You have gone to the effort of implementing the right tool for the job; a DataStore, not a staging cube. Generating true delta records in the data model has improved the nightly load window. Using the fundamental feature of a DataStore, the change log now contains a simplified ‘action list’ of real changes, eliminating all redundant records from the data flow.
You can throw as many full loads at the DataStore as you want and it will still only output a simple list of true changes. This is the primary advantage we want to leverage from using a DataStore in the staging layer and transformation layer of the data model.
It does not matter how much we redundantly re-process the data, over and over again in the transformation layer. The majority of data models everywhere can be improved by utilising a DataStore for this primary advantage.
“a rogue record is created when an
extractor fails to identify deleted records”
There is a worst case scenario where there is a DataStore and two transformations that continually flip the value of an InfoObject back and forth. For Example: One transformation says it has a value while the other says it is an initial value (blank). Say ‘Hi’ to the world of time dependant attributes (mostly made of sparse DataSets) and master data ETL that is combining many DataSources into a single DataStore.
The objective being a ‘single table of truth’ for all attributes of a characteristic. The 0EMPLOYEE, 0PERSON and 0ORGUNIT characteristics each contain multiple DataSources that need to be merged into a single, comprehensive master data characteristic with attributes.
In this worst-case scenario where value flipping is occurring, there will be no benefit to the data flow through efficient change log generation. So please take the time to ensure the transformation field mappings are updating a single target InfoObject from only one DataProvider.
The primary advantage highlights itself when the DataSource is unable to deliver true delta records. For Example: A budget, plan or forecast extractor. The DataSource can happily re-load the full DataSet into the DataStore DataTarget, over and over again, leveraging the ability to detect changes to records and ignoring records that are still the same. There is only one scenario that this ETL strategy cannot detect, deletions; records that have been completely deleted from the source system. The record was there yesterday, it is now in BW but it is no longer in the source system. These are ‘Rogue Records’.

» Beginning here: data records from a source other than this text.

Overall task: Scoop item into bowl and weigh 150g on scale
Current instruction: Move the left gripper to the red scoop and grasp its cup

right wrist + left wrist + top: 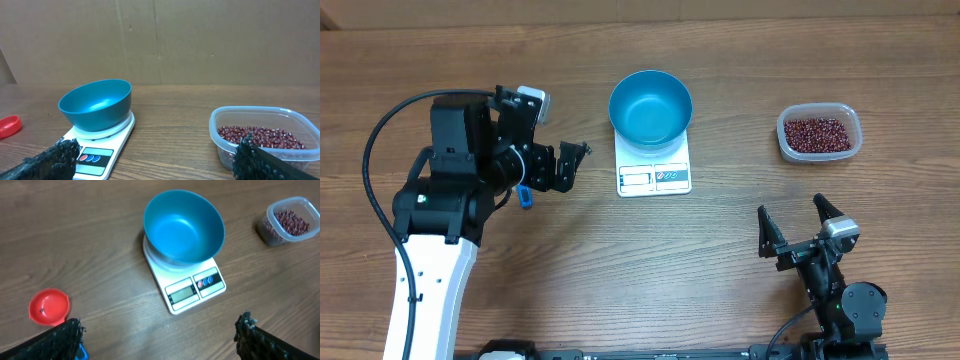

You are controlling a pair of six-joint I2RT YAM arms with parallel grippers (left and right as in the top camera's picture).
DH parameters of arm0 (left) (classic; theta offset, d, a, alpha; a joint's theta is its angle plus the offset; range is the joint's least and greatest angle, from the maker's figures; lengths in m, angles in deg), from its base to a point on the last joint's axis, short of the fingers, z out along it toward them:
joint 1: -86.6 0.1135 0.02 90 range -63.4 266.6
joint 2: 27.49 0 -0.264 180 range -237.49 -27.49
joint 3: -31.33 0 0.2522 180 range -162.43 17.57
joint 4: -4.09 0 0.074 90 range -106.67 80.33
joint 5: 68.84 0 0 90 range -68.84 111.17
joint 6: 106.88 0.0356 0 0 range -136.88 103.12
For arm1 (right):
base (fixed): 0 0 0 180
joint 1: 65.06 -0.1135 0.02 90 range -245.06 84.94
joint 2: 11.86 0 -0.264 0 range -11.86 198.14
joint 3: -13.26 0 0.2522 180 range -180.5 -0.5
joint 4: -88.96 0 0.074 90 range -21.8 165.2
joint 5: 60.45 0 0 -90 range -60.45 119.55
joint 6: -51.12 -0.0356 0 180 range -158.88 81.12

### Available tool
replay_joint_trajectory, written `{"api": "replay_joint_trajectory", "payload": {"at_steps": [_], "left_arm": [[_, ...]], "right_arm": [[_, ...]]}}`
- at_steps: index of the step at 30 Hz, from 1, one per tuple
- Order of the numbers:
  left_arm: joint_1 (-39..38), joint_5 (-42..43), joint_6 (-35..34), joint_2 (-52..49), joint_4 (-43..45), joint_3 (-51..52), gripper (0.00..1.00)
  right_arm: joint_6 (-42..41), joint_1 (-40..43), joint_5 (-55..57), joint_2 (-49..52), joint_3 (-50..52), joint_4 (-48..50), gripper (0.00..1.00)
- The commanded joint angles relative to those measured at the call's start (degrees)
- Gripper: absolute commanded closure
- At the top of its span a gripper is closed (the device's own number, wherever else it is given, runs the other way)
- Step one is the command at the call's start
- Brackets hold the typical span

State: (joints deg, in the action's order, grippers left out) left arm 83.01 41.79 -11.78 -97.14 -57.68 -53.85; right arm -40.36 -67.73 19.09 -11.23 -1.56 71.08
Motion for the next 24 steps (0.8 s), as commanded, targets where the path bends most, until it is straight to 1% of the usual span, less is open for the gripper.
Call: {"api": "replay_joint_trajectory", "payload": {"at_steps": [1, 5, 7, 11, 16, 21, 23, 24], "left_arm": [[0.6, 0.4, -1.0, -0.5, 3.0, -1.8, 0.0], [1.9, 0.4, -7.2, -0.6, 5.1, -1.8, 0.0], [4.5, 0.4, -8.4, -0.7, 5.3, -1.8, 0.0], [8.9, 0.4, -8.2, -1.4, 4.5, -1.8, 0.0], [13.2, 0.2, -7.2, -4.7, 4.4, -2.1, 0.07], [16.3, -2.0, -7.5, -12.4, 2.7, -5.7, 0.1], [16.5, -3.8, -7.4, -15.6, 2.1, -7.3, 0.11], [16.5, -5.5, -7.2, -17.3, 1.9, -7.8, 0.14]], "right_arm": [[0.0, -0.3, 0.4, -0.5, 0.6, 0.2, 0.0], [0.0, -0.3, 0.4, -0.5, 0.6, 0.2, 0.0], [0.0, -0.3, 0.4, -0.5, 0.6, 0.2, 0.0], [0.0, -0.3, 0.4, -0.5, 0.6, 0.2, 0.0], [0.0, -0.3, 0.4, -0.5, 0.6, 0.2, 0.0], [0.0, -0.3, 0.4, -0.5, 0.6, 0.2, 0.0], [0.0, -0.3, 0.4, -0.5, 0.6, 0.2, 0.0], [0.0, -0.3, 0.4, -0.5, 0.6, 0.2, 0.0]]}}
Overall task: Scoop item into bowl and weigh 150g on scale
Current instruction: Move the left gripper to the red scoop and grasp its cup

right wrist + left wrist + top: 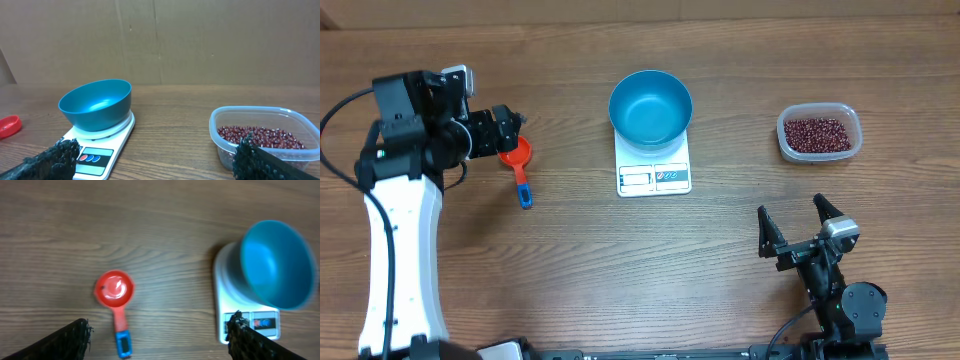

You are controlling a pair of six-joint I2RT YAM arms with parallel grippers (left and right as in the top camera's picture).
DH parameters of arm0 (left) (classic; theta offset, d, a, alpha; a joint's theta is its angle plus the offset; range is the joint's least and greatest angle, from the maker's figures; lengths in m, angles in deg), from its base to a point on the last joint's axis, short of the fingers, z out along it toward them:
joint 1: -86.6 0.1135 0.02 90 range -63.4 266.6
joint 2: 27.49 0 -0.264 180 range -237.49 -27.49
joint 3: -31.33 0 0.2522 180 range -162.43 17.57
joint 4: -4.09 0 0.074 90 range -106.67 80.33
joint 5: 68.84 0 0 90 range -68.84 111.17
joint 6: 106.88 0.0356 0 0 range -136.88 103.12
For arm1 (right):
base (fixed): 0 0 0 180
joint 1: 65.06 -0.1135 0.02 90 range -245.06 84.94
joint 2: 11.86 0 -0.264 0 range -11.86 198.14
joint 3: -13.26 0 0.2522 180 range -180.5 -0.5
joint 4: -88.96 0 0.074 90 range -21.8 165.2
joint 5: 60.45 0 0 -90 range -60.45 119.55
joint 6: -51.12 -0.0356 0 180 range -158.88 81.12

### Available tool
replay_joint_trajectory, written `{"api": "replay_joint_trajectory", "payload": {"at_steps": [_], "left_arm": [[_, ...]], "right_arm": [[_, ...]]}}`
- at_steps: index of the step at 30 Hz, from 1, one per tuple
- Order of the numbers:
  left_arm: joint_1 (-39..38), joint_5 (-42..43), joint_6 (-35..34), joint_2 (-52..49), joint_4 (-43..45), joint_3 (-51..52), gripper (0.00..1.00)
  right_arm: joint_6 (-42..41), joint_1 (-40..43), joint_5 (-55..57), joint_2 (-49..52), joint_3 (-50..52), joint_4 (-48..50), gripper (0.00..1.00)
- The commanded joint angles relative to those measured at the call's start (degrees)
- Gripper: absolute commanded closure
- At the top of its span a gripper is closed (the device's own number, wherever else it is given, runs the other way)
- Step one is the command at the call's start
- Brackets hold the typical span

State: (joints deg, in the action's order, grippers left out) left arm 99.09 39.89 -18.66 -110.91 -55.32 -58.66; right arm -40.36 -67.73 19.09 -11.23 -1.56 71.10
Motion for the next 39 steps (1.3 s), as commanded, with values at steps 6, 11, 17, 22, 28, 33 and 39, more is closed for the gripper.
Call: {"api": "replay_joint_trajectory", "payload": {"at_steps": [6, 11, 17, 22, 28, 33, 39], "left_arm": [[0.7, -6.8, 4.5, -10.3, -0.4, -3.1, 0.23], [0.9, -8.7, 10.8, -17.6, -0.9, -3.1, 0.38], [1.1, -14.4, 11.1, -22.9, -0.6, -3.1, 0.45], [1.1, -17.8, 11.2, -25.6, 1.5, -3.1, 0.44], [1.0, -18.3, 11.2, -26.6, 8.7, -3.0, 0.4], [0.8, -14.9, 11.3, -28.4, 12.5, -3.0, 0.39], [0.8, -10.1, 14.1, -32.4, 13.2, -3.0, 0.42]], "right_arm": [[0.0, -0.3, 0.4, -0.5, 0.6, 0.2, 0.0], [0.0, -0.3, 0.4, -0.5, 0.6, 0.2, 0.0], [0.0, -0.3, 0.4, -0.5, 0.6, 0.2, 0.0], [0.0, -0.3, 0.4, -0.5, 0.6, 0.2, 0.0], [0.0, -0.3, 0.4, -0.5, 0.6, 0.2, 0.0], [0.0, -0.3, 0.4, -0.5, 0.6, 0.2, 0.0], [0.0, -0.3, 0.4, -0.5, 0.6, 0.2, 0.0]]}}
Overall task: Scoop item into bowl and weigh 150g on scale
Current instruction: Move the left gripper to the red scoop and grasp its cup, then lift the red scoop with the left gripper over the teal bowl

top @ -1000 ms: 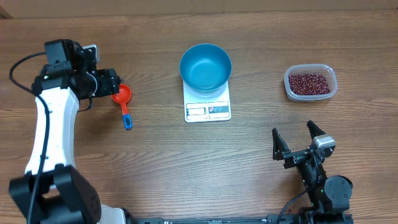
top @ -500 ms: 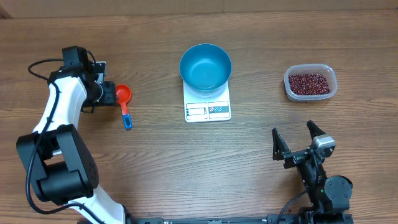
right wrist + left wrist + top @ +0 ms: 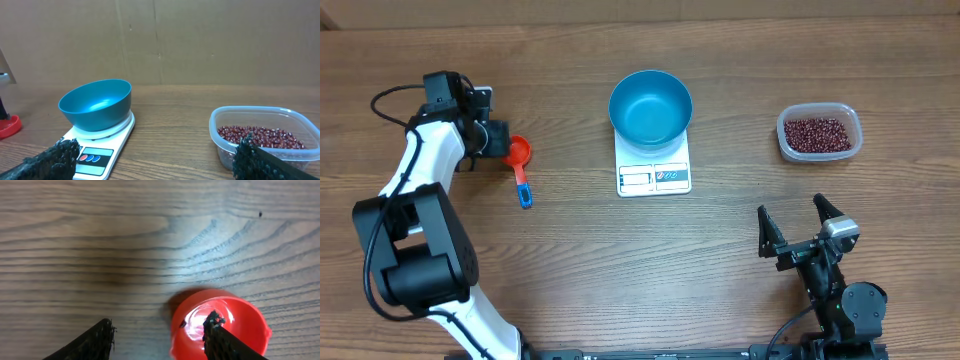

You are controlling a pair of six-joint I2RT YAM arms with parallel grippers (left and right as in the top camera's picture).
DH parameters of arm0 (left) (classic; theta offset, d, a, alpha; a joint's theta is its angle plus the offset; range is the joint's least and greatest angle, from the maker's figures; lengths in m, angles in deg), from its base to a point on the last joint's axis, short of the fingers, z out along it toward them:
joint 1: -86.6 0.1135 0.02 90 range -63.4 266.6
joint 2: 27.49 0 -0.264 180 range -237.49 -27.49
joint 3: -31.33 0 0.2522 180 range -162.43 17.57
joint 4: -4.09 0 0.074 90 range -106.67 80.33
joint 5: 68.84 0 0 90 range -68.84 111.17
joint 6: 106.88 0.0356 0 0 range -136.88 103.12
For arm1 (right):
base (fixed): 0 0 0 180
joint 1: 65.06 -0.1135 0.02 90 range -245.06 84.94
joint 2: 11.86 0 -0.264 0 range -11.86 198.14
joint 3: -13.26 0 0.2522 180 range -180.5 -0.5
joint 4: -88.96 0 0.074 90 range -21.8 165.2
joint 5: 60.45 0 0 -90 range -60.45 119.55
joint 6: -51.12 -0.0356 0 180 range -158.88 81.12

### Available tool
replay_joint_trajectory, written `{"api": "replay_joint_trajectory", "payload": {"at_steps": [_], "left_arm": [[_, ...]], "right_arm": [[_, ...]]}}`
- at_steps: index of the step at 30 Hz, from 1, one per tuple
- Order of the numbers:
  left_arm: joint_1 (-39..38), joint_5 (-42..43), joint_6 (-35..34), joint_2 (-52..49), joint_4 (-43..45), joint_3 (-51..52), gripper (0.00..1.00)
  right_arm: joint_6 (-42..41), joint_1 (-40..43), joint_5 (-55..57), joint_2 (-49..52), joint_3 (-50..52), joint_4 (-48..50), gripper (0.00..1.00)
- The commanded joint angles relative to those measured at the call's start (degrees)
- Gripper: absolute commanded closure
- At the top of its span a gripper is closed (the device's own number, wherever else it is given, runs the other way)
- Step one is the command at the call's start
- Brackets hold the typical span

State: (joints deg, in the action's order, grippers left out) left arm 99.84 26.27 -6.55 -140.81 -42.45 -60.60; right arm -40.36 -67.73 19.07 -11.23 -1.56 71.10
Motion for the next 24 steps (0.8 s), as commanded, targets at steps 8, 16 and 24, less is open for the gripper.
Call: {"api": "replay_joint_trajectory", "payload": {"at_steps": [8, 16, 24], "left_arm": [[0.0, 5.2, 1.9, -4.3, 1.4, -1.0, 0.59], [-0.1, 5.3, 1.6, -4.3, 2.7, -1.0, 0.7], [-0.1, 5.3, 1.2, -4.5, 3.1, -0.7, 0.75]], "right_arm": [[0.0, -0.3, 0.4, -0.5, 0.6, 0.2, 0.0], [0.0, -0.3, 0.4, -0.5, 0.6, 0.2, 0.0], [0.0, -0.3, 0.4, -0.5, 0.6, 0.2, 0.0]]}}
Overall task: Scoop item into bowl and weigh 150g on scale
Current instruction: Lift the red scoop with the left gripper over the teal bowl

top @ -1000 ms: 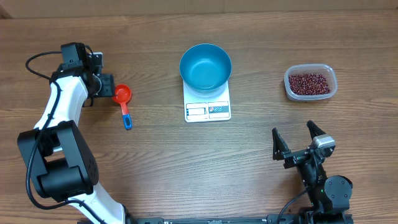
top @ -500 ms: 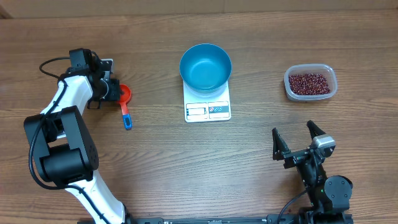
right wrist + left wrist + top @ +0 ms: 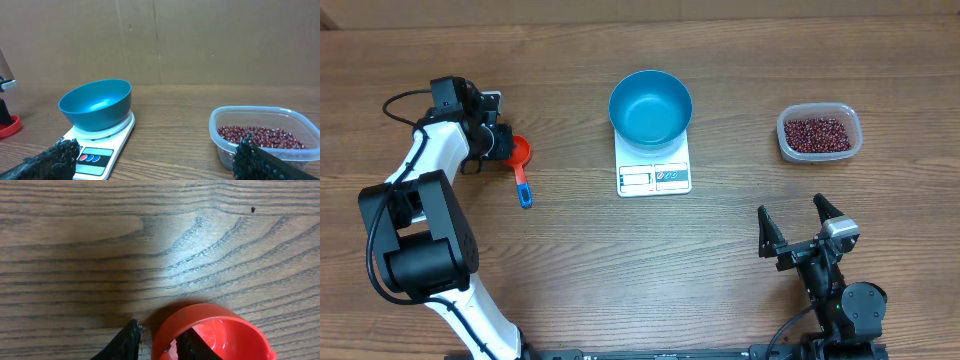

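A red scoop (image 3: 521, 153) with a blue-tipped handle lies on the table left of the scale. My left gripper (image 3: 498, 146) is down at its cup. In the left wrist view the gripper (image 3: 157, 332) has one finger outside the scoop's (image 3: 220, 330) red rim and one inside, shut on the wall. A blue bowl (image 3: 650, 105) sits on the white scale (image 3: 655, 177). A clear tub of red beans (image 3: 819, 132) stands at the right. My right gripper (image 3: 798, 225) rests open near the front right, well apart from them all.
The right wrist view shows the open right gripper (image 3: 155, 150), the bowl (image 3: 95, 105) on the scale (image 3: 92, 157), the bean tub (image 3: 260, 135) and the scoop (image 3: 7, 126) far left. A cardboard wall rises behind the table.
My left gripper's fingers were spread wide over the scoop's cup; now they stand close together, pinching the rim. The right arm has not moved.
My left gripper was first open in the air between the scoop and the scale. It then stood above the scoop, farther left. After that it was low over the red cup with its fingers apart, and now it grips the rim. The right arm stayed put.
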You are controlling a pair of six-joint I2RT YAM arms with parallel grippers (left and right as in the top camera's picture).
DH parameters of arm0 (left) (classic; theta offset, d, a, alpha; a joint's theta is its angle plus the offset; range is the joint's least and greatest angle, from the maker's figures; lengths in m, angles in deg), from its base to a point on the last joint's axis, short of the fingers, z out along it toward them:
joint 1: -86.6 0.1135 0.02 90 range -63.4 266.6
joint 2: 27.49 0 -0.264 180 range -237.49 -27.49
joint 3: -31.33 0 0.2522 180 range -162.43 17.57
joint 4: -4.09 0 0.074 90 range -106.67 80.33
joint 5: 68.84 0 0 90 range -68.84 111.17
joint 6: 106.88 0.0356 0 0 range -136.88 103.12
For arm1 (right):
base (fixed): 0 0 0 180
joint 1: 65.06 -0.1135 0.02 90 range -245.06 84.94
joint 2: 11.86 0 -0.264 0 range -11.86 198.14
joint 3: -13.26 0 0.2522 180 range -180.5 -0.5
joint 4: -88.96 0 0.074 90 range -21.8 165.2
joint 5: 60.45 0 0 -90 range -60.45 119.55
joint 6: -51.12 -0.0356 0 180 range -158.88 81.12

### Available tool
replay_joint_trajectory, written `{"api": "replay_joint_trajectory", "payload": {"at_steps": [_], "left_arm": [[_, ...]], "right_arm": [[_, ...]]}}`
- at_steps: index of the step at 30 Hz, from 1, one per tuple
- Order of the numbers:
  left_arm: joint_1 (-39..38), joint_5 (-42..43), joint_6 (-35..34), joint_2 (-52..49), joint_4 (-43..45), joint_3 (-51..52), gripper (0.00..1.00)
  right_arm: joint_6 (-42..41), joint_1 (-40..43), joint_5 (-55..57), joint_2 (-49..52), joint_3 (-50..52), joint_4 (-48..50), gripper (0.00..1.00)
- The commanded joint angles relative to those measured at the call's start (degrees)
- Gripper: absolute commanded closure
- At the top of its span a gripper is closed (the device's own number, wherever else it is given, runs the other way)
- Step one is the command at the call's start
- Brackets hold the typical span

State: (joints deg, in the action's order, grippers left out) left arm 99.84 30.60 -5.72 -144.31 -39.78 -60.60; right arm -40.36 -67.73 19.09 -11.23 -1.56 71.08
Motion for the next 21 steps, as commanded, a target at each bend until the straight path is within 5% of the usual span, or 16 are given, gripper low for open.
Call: {"api": "replay_joint_trajectory", "payload": {"at_steps": [1, 13, 18, 21], "left_arm": [[-0.1, 0.9, 0.4, -1.0, 0.4, -0.7, 0.77], [-0.1, 0.9, 0.4, -1.0, 0.4, -0.7, 0.96], [-0.1, 0.9, 0.1, -0.9, 0.8, -0.7, 0.96], [-0.1, 0.9, -6.0, -0.2, 0.5, -2.3, 0.96]], "right_arm": [[0.0, -0.3, 0.4, -0.5, 0.6, 0.2, 0.0], [0.0, -0.3, 0.4, -0.5, 0.6, 0.2, 0.0], [0.0, -0.3, 0.4, -0.5, 0.6, 0.2, 0.0], [0.0, -0.3, 0.4, -0.5, 0.6, 0.2, 0.0]]}}
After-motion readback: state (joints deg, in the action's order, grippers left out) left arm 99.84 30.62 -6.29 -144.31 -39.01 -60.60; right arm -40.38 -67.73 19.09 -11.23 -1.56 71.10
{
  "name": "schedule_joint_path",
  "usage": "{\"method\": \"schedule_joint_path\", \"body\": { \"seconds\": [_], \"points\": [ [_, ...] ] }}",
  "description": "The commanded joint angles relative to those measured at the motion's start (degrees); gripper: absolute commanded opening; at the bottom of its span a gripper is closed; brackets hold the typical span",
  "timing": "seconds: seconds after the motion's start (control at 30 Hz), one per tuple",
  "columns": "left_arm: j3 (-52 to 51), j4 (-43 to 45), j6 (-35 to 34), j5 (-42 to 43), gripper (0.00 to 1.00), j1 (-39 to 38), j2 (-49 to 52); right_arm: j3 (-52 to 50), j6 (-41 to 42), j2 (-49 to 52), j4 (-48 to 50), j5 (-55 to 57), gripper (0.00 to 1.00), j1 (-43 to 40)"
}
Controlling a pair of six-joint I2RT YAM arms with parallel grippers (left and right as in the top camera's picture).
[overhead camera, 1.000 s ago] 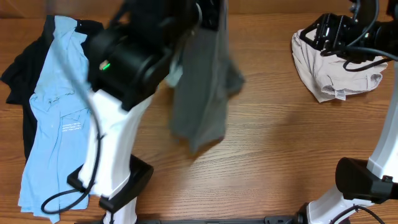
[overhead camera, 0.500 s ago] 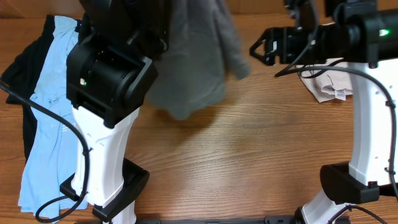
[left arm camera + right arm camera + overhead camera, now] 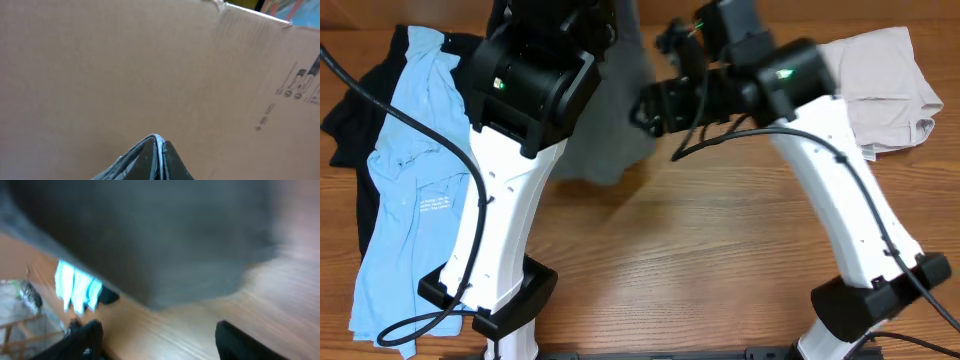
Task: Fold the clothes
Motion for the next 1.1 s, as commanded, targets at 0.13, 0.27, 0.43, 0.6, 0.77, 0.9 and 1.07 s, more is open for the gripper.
{"method": "schedule_joint_path", "body": {
  "seconds": [0.13, 0.27, 0.43, 0.6, 0.77, 0.9, 1.07],
  "points": [
    [1.01, -1.9, 0.07, -1.27, 0.04, 0.28, -1.4, -21.86, 10.43, -0.2, 25.33, 10.43, 0.82, 3.45],
    [1.01, -4.42, 0.07, -1.27, 0.04, 0.2, -2.64, -29.59, 16.02, -0.2, 35.87, 20.02, 0.82, 3.65],
    [1.01, -5.29, 0.07, -1.22, 0.04, 0.2, -4.11, -30.27, 16.59, 0.0, 40.26, 20.02, 0.82, 3.58],
    [1.01, -6.14, 0.15, -1.36, 0.04, 0.24, -4.42, -30.25, 16.59, 0.0, 40.17, 11.74, 0.52, 4.07],
    [1.01, -8.15, 1.4, -2.38, 0.04, 1.2, -4.44, -30.23, 16.39, -1.62, 37.09, 8.07, 0.22, 3.21],
    [1.01, -9.64, 1.42, -3.26, 0.04, 1.6, -4.44, -30.23, 16.11, -4.11, 35.63, 8.24, 0.04, 2.23],
    [1.01, -11.23, 1.4, -3.21, 0.04, 1.6, -4.68, -30.23, 13.44, -6.51, 34.99, 8.66, 0.04, 0.28]
  ]
}}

There are essentially two main ways to handle a rogue record:
- Delete the record;
- Flag the record.
Deleting a rogue record is simple enough. Once detected, change the 0RECORDMODE value to be ‘D’ and then activate that record into a down stream DataStore. The delta handling mechanism of all down stream DataTargets will clean up that record across the entire data model.
This is clean, efficient and will remove all impact of those records key figures from the reporting queries. The only time this could be an issue requiring further attention is when the DataSet is exported to an external system via flat files, open hub destinations, business objects tools, databases, custom ABAP code or DataMart into another BW system.
Flagging a rogue record can be a little more complicated as there are several ways to handle the record:
- Flag the record as deleted;
- Flag the record as deleted and set all key figure values to zero;
- Flag the record as reversed;
- Flag the record as reversed and negate (* -1) the key figure values;
- Flag the record as cleared.
Notice the two distinct actions identified.
First: The flag is aligned with a business or technical status. This will impact the characteristics and therefore the query navigation and filtering.
Second: The key figure values are left untouched, zeroed or reversed. The appropriate technique to implement in the Transformation should be driven by the reporting query impact required:
- Statutory reporting. Track changes but never re-write history;
- Management reporting. Just show me the final impact to the results;
- Operational reporting. Showing the details of the current results;
- Audit and reconciliation reporting. Show me every change, in sequence;
- Stock reporting. Show the difference between ‘Never Processed’ versus ‘Had movement but is truly zero’.
While there are a few options to choose from, it is better to implement an option that will guarantee the current query results will report the appropriate totals for the key figures. This is in line with the best practice of keeping the DataSet safe for all possible navigation slices.
Flagging a record as deleted without doing something to the key figures is placing the burden of ownership on the query designer. This is not recommended.
When the key figures are also set to zero, the DataSet will at least ensure all current queries will report the accurate, current total value. If your query really needs access to the original value prior to the record being deleted then it is advisable to add a new specific key figure to the data model that holds the deleted, reversed, cleared values in parallel to the key figure.
This technique is also known as key figure modeling, as opposed to account based modeling. For Example: 0AMOUNT will get a new sibling key figure with the same definition ‘Amount Reversed (ZAMOUNT_R)’. This can be useful in finance audit reporting when reviewing the operational postings of ‘Nominal Accounts’.
A clear understanding of the above choices is required before implementing the technique of detecting rogue records. Find a full load in your BW system and identify the data modeling requirements:
- DataStore 16 key limit reached? Concatenation or surrogate characteristics required;
- Will rogue records be deleted or flagged?
- Flagged rogue records will use which characteristic and value?
- Flagged rogue records will use which key figure technique and apply what mathematic calculation to the value?